Interface ring of the rocket launcher was modelled and analysed using ANSYS software as CFRP material. ANSYS is a finite element analysis (FEA) software package. It uses a preprocessor software engine to create geometry. Then it uses a solution routine to apply loads to the meshed geometry. Finally it outputs desired results in post-processing. ANSYS includes a large number of different structural elements which are developed for specific applications. ANSYS is an FEA package which supports layered elements like SHELL99 for the analysis of shell structures and BEAM189 for the analysis of beam elements. The selection of an element for an application should be based on its capabilities, its cost (stiffness matrix generation, decomposition, stress calculation etc.) and the desired accuracy in the results.

`A. Composite Modeling in ANSYS

Composite materials can be modeled in ANSYS using specialized elements called layered elements. After building the model using these elements, any structural analysis like static, nonlinear static, Eigen buckling, nonlinear buckling, modal analysis, dynamic analysis etc. can be performed. SHELL 99 is a linear Layered Structural Shell Element is an 8-node, 3-D shell element with six degrees of freedom at each node. It is designed to model thin to moderately thick plate and shell structures with a side-to-thickness ratio of roughly 10 or greater. The element has six degrees of freedom at each node: translations in the nodal x, y, and z directions and rotations about the nodal x, y, and z-axes.
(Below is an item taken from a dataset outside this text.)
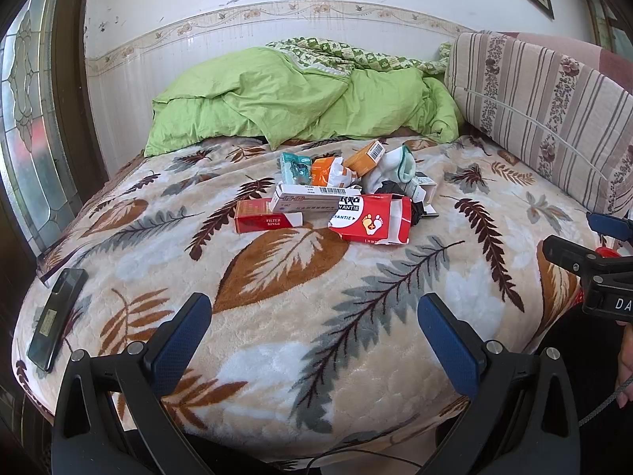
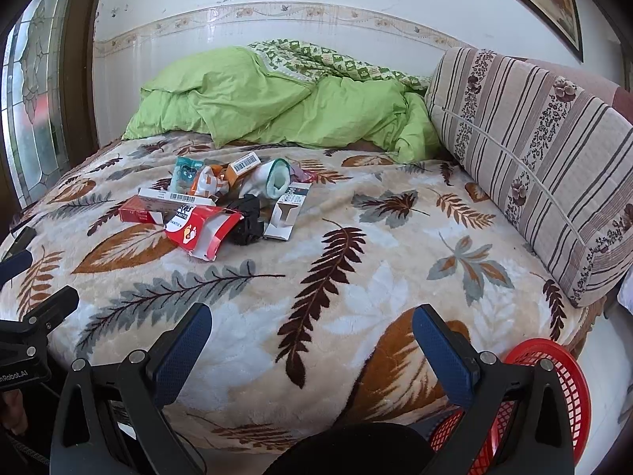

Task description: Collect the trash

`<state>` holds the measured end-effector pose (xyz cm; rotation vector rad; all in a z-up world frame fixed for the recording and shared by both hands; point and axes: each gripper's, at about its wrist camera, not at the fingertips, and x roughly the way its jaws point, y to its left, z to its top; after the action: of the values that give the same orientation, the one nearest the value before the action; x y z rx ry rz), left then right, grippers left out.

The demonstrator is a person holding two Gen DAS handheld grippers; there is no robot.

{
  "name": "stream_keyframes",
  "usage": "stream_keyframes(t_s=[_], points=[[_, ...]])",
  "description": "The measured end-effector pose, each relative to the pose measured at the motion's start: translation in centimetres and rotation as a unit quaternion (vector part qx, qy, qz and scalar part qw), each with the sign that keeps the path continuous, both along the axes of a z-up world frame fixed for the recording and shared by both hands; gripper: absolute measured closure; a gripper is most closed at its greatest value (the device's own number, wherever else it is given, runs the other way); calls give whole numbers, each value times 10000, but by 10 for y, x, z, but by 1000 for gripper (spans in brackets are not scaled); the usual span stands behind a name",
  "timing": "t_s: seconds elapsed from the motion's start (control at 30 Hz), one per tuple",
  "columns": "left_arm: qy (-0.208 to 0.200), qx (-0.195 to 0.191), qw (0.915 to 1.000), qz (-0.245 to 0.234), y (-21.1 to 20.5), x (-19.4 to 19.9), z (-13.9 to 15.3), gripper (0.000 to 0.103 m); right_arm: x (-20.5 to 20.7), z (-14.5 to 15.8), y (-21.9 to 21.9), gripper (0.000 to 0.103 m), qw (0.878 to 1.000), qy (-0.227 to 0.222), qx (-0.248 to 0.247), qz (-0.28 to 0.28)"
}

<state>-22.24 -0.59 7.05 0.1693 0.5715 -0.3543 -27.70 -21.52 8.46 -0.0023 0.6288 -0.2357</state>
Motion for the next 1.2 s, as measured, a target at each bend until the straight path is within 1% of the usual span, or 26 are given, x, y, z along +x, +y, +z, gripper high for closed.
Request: stream_keyframes(t_s=[0.67, 0.8, 0.9, 1.03, 1.2], points=[[29, -3, 10000, 0, 2, 0, -1, 0, 1, 1, 1, 1, 10000, 12, 20, -18], [132, -21, 9999, 20, 4, 3, -5, 0, -1, -1, -5, 1, 9998, 32, 178, -39], [300, -95, 9995, -8, 2, 10, -7, 0, 1, -1, -11, 1, 9992, 67, 391, -56], [605, -164, 9980, -87, -7, 32, -9, 0, 4, -4, -26, 1, 9961, 129, 870, -91], [1233, -361, 9913, -272, -27, 76, -16, 0, 5, -6, -36, 1, 9919, 143, 1258, -137]])
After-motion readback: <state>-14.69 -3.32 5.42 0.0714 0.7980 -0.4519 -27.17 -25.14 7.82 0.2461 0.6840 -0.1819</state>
Fig.2 shows the geometry of the layered shell element where, LN = Layer number and NL = Total Number of Layers. The element is defined by eight nodes, average or corner layer thicknesses, layer material direction angles, and orthotropic material properties. Mid side nodes may not be removed from this element. A triangular-shaped element may be formed by defining the same node number for nodes K, L and O. BEAM189 is an element suitable for analyzing slender to moderately stubby/thick beam structures. This element is based on Timoshenko beam theory. Shear deformation effects are included. BEAM189 is a quadratic (3-node) beam element in 3-D. BEAM189 has six or seven degrees of freedom at each node, with the number of degrees of freedom depending on the value of KEYOPT(1). When KEYOPT(1) = 0 (the default), six degrees of freedom occur at each node. These include translations in the x, y, and z directions and rotations about the x, y, and z directions. When KEYOPT(1) = 1, a seventh degree of freedom (warping magnitude) is also considered. This element is well-suited for linear, large rotation, and/or large strain nonlinear applications.
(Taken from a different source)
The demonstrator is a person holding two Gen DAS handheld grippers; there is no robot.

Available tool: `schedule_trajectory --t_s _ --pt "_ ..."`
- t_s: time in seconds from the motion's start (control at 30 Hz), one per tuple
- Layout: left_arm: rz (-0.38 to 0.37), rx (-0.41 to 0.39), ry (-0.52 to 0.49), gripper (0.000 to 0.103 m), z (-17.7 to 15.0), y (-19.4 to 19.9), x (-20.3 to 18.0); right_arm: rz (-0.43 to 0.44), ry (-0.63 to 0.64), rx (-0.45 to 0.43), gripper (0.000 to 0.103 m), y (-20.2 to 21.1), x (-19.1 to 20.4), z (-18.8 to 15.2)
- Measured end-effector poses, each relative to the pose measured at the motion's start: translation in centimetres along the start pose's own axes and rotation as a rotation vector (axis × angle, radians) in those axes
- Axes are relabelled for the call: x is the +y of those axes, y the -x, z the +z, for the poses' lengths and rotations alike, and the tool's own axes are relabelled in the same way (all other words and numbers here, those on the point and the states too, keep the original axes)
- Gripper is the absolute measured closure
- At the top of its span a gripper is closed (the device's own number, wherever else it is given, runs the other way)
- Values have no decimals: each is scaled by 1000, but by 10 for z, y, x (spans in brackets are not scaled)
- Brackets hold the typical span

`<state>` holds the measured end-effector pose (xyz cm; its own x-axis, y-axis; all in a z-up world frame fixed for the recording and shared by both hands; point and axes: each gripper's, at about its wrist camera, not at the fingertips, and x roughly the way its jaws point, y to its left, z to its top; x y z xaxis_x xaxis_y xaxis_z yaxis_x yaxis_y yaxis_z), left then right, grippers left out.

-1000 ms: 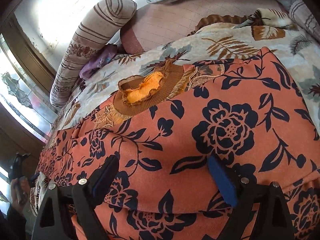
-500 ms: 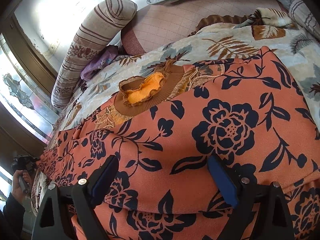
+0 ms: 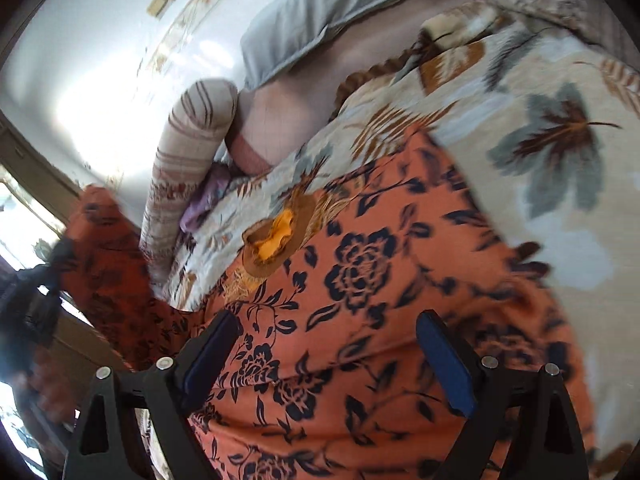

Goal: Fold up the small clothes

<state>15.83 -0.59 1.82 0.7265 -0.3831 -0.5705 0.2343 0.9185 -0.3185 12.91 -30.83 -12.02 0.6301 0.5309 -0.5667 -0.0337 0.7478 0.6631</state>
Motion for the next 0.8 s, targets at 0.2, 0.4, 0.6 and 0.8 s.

III. LINEAR STATIC ANALYSIS OF INTERFACE RING

As per the Research and Development Programs conducted at ISRO recently, the problem may be identified as an interface ring possessing the following conditions regarding dimensions of interface ring modeled as conical shell with top radius = 367 mm, bottom radius = 472mm, height = 290mm, thickness = 2mm, no. of layers = 20, thickness of each laminae = 0.0001mm [2].
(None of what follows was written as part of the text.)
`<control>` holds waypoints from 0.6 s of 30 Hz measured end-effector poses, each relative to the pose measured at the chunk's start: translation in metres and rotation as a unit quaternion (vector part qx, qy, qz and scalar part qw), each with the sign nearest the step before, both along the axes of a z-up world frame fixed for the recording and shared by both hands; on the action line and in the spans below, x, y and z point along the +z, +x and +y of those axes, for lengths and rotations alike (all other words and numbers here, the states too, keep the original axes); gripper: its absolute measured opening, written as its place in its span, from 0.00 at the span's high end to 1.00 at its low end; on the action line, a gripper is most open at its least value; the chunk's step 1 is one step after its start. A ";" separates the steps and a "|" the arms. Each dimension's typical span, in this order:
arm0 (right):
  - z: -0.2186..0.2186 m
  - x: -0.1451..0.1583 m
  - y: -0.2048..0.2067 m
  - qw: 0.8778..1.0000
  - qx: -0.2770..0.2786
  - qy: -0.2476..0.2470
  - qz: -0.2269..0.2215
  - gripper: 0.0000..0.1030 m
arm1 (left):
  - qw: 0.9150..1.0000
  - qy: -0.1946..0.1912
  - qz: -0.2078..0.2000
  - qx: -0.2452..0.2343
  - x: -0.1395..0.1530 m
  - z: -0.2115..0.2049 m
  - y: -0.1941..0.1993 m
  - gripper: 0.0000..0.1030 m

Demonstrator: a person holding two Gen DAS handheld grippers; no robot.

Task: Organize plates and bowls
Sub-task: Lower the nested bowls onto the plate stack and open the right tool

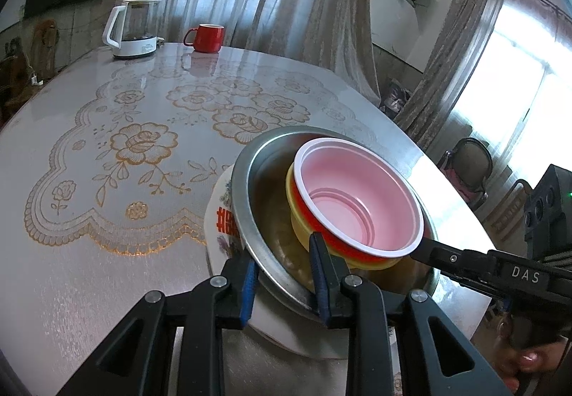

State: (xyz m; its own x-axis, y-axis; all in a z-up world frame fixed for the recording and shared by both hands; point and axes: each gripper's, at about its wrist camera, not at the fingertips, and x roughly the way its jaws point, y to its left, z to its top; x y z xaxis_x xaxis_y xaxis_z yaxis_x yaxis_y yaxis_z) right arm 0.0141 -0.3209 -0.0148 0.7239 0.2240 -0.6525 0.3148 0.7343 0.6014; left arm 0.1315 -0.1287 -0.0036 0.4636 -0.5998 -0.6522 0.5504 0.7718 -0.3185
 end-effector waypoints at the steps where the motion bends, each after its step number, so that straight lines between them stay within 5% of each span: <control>1: 0.000 0.000 0.000 1.000 0.000 0.001 0.000 0.82 | 1.000 0.000 0.000 0.000 0.000 0.000 -0.001 0.72; 18: 0.002 0.008 -0.007 0.999 -0.013 -0.031 -0.003 0.76 | 1.000 0.022 -0.022 -0.001 0.007 0.003 -0.018 0.53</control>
State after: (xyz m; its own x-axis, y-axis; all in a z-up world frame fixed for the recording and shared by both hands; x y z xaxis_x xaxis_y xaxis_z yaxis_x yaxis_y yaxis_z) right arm 0.0076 -0.3192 -0.0070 0.7323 0.1644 -0.6609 0.3315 0.7617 0.5568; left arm 0.1139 -0.1259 0.0032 0.4909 -0.5721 -0.6571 0.5649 0.7832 -0.2599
Elements used are SHELL 99 for conical shell and BEAM 189 for stiffeners. Boundary condition of the ring is fixed at bottom using fixtures. Loading along longitudinal direction of intensity 200 kN as distributed compressive load on the top of the ring. Fig.4 shows the loading diagram of conical shell in ANSYS window. The properties of the CFRPcomposite used for the analysis are given in Table 1 below. It is evident that CFRP possess improved properties in comparison with other conventionally used materials.

IV. RESULTS OF LINEAR STATIC ANALYSIS

A. Mesh Convergence

The accuracy of the finite element solution depends on the discretisation which is characterized by the finite element mesh and the choice of elements. Various mesh sizes are selected arbitrarily so that the entire area of the shell is divided proportionally. The one that gave minimum value of deformation for the given conditions was selected as the optimum mesh size and the same was taken for analysis of optimum ply orientation and study of laminate behaviour [7]. Various mesh sizes were randomly selected and design loads were tried upon the model and deformation values for respective mesh sizes were tabulated as shown in Table 2.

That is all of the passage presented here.